Margaret tossed everything in the trash barrel outside, dressed, dragged her suitcase from under the bed and emptied the dresser drawers where she had put her things two days before. She banged down the stairs in a huff, threw the suitcase into the back of the car and was suddenly overtaken by her tears, first quiet drops that slipped down her face like dew from a flower, then by cold, wrenching waves that racked her body. She looked back through wet eyes to the little house and the mailbox where Bailey sat on the walk, cocking his head.
She had come here to find her father, and suddenly he seemed to find her. She heard his voice in her mind. It doesn’t matter what you do or what anyone ever tells me about you, Princess. I want you to understand and remember this: I will always love you. Always and forever.
She reached into the car and pulled a tissue from her purse. The tears stopped. His words filled her mind again. This was all so stupid. Stupid. Stupid. That she should begrudge her father a respite from his withering life with Mother. Robert Haart was not a man who spent summers trolling for girls on Old Orchard Beach. He came back for the peaceful past of his childhood and on a few warm summer nights he received the loving touch of a woman in this house. Why the hell not?
“Shit. Shit, shit, shit!” Margaret wrestled the suitcase out of the car and back upstairs, sat on the far side of the bed to catch her breath and looked out across the quiet fields. Bailey sprang up across her lap and plunked down at her hip. She could imagine her father outside as a boy with Sparky, his first beagle, the one he recalled so vividly all of his life. He was never without a beagle dog from that time on, despite Mother’s disgust for them. She could imagine him climbing the trees between the Haart house and the Brandt estate and sitting long afternoons on the hilltop gazebo, looking out to sea. The fields, the trees, the sea, even his dog remained, but Robert Edward Haart was gone forever.
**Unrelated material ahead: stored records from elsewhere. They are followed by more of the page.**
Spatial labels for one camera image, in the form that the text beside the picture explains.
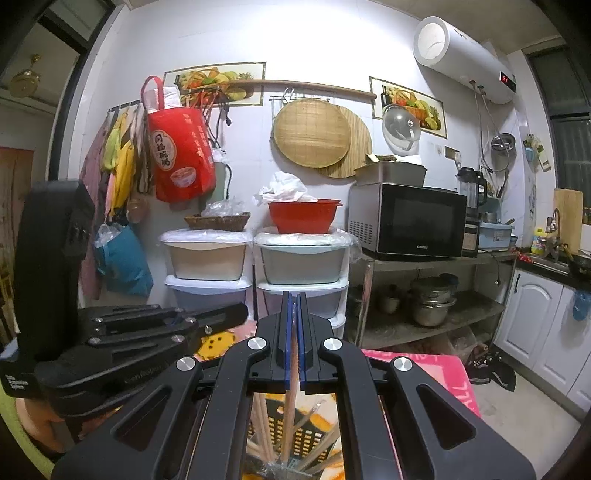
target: red plastic basin
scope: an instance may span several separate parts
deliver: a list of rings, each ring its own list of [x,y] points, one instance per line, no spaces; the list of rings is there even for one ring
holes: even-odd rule
[[[271,202],[269,213],[279,233],[328,233],[340,200]]]

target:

Always and forever, she thought, and the ache nearly stopped her heart. The tears came again, this time from the hot wellspring that had brought them in torrents at the funeral and she let them wash over her. She was alone now, like the old woman in the mansion on Mill Hill, waiting for her time to come―like her own grandmother had. She recalled the morning she had asked about her grandmother again and this time her father had insisted that her mother answer.
Rent checks mailed to a rooming house in Nashua, New Hampshire, forty miles away, with a stipend that went to gin that wiped out all other coherent thought. There was a pained look on Father’s face as Mother coldly spoke the words. “Yes, all right. My mother died yesterday. Your grandmother. Really, dear, it’s best you didn’t know her.”
Margaret wiped her eyes and drew a deep, cleansing breath as Bailey stiffened and cocked his head to a sound that had not yet reached her ears.